The head of IDB’s regional hub in Kampala, Dr Issahaq Umar Iddrisu, said cooperation with Uganda dates back to 1977.
“Since then, IDB has approved a number of projects for Uganda with a cumulative amount of over $1.6 billion. To further enhance this collaboration to the next level, the Bank is also currently working with the Ministry of Finance, Planning and Economic Development and sector ministries in developing the country engagement framework which guides the bank’s intervention for the upcoming three years,” he said.
About the digital agenda strategy
The Ministry of Education and Sports launched the Digital Agenda Strategy and Digital Skills Framework that is aligned with the Digital Transformation Roadmap under the Digital Skilling pillar.
The Digital Agenda Strategy will be co-implemented by the Education and ICT ministries.
The strategy aims to close the digital divide by advocating for students to embrace digital technologies and access digital content in schools.
The digital roadmap that was launched in April last year is hinged on five pillars, including building digital infrastructure and connectivity; promoting digital services, boosting cyber security, data protection and privacy protocols as well as enhancing citizens’ digital skills through deliberate training.
How other countries regulate access to phones
Mr John Tereraho, the technical advisor at Save the Children Uganda, said the use of technology comes with opportunities and challenges and that some countries that have embraced the use of mobile gadgets in schools have equally put in place controls.

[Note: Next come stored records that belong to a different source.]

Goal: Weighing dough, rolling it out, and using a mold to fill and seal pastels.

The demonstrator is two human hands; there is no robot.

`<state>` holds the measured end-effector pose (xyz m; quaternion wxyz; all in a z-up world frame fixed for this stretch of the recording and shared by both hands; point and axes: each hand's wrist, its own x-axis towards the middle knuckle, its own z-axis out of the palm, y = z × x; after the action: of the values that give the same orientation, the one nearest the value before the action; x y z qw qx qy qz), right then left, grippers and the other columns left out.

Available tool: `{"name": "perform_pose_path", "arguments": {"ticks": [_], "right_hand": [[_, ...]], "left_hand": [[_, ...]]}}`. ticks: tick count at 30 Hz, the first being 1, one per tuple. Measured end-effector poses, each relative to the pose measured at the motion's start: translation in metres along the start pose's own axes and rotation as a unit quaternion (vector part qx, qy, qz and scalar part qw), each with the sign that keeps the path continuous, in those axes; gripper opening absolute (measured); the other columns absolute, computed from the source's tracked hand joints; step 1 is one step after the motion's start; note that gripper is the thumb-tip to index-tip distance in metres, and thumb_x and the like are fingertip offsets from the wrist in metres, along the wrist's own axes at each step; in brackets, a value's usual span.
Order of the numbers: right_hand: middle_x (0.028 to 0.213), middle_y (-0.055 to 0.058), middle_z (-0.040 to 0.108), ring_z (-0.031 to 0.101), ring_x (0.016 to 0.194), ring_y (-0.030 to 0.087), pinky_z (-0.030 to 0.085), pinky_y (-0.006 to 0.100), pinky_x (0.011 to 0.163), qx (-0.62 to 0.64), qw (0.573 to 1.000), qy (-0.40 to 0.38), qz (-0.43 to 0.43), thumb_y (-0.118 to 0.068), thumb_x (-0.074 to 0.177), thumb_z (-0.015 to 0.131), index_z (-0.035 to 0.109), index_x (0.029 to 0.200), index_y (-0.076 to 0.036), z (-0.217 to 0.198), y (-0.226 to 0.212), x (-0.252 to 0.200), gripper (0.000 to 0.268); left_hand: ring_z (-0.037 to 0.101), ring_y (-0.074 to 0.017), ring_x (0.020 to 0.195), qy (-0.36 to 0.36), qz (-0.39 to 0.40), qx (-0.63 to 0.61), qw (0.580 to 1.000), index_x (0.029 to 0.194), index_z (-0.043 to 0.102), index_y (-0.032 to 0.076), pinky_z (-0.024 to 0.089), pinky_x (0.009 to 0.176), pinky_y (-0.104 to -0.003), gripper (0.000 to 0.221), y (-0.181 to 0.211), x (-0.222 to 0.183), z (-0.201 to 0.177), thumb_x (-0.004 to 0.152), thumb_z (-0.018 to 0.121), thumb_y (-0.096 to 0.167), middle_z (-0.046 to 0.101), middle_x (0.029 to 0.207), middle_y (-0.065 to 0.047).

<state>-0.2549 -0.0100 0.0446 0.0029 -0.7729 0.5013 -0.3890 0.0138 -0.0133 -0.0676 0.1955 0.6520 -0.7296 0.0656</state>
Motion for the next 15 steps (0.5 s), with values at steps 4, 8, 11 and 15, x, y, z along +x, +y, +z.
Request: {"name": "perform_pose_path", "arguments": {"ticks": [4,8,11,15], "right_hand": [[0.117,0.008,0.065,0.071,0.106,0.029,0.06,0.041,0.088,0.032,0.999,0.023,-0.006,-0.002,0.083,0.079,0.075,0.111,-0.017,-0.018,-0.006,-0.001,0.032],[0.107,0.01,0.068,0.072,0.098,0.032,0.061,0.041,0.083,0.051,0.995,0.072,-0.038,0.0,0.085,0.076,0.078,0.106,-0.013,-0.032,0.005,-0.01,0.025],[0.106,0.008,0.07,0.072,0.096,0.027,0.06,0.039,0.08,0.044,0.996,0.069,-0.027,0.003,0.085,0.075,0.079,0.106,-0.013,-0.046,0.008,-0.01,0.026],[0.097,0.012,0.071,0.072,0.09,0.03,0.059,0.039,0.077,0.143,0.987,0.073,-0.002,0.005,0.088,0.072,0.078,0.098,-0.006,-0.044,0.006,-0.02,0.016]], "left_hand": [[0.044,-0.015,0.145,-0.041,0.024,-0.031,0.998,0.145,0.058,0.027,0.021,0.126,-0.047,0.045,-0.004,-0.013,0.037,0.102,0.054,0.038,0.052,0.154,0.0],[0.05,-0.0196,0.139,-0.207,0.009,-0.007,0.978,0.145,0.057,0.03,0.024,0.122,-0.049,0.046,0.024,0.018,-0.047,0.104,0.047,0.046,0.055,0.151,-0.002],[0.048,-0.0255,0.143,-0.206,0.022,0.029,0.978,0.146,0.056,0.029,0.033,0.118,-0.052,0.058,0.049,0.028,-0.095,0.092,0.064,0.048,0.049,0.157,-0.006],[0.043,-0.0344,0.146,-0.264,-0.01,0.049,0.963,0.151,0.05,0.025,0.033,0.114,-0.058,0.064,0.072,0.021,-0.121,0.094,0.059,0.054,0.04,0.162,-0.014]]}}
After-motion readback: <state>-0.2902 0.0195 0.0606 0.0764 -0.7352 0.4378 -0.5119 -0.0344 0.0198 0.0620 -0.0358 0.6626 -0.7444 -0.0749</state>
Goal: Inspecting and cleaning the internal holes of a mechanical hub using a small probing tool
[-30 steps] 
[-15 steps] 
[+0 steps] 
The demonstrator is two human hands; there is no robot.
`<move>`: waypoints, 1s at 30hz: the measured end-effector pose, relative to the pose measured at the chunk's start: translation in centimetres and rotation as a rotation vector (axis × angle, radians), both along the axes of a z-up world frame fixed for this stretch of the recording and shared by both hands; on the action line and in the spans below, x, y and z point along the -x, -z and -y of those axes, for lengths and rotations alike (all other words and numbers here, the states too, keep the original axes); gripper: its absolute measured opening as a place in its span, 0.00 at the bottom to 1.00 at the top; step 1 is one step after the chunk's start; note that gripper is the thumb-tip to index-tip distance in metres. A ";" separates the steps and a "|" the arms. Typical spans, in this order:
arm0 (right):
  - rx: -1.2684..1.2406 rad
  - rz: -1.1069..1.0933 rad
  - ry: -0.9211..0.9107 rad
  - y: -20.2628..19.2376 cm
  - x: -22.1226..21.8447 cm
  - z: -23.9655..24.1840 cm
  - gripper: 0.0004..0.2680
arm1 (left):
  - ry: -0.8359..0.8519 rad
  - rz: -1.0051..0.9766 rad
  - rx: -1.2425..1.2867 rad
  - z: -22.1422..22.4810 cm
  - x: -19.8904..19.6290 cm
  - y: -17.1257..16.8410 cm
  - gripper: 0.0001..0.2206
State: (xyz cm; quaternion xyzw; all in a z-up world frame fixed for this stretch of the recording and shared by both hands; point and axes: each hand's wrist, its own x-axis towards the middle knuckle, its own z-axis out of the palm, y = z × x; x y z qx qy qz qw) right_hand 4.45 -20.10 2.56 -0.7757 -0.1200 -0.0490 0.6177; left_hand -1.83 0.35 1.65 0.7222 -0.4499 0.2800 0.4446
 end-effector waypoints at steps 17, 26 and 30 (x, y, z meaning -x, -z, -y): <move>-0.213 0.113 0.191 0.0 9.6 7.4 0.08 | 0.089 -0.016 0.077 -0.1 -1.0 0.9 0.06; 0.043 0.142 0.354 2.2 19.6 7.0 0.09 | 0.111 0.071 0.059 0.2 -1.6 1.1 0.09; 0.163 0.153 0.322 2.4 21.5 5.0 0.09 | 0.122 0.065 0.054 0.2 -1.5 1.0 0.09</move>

Mr Joshua Ewo Moi, the deputy head teacher of Aculbanya Secondary School in Kole District, who doubles as the Numeracy Curriculum Lead for Aliim Smart Phone School Programme, an online programme that facilitates online learning among refugees in different parts of the world, said countries like South Africa adopted the use of technology to improve learning outcomes but it is still regulated to ensure it serves the purposed it is meant to.
According to the Wiley online library, young people’s use of mobile phones is expanding exponentially across Africa and that use in African schools is becoming increasingly apparent.
According to United Nations Educational, Scientific and Cultural Organisation (Unesco), the 2023 Global Education Monitoring Report titled, Technology in schools, a tool on whose terms stated that technology should only be used in class when it supports learning outcomes, and this includes the use of smartphones.
Unesco noted that both Bangladesh and Singapore banned smartphone use in class, but not in school, while France banned smartphone use unless strictly for pedagogical purposes or to support children with disabilities.
It further states that some countries have banned the use of specific applications from education settings due to privacy concerns.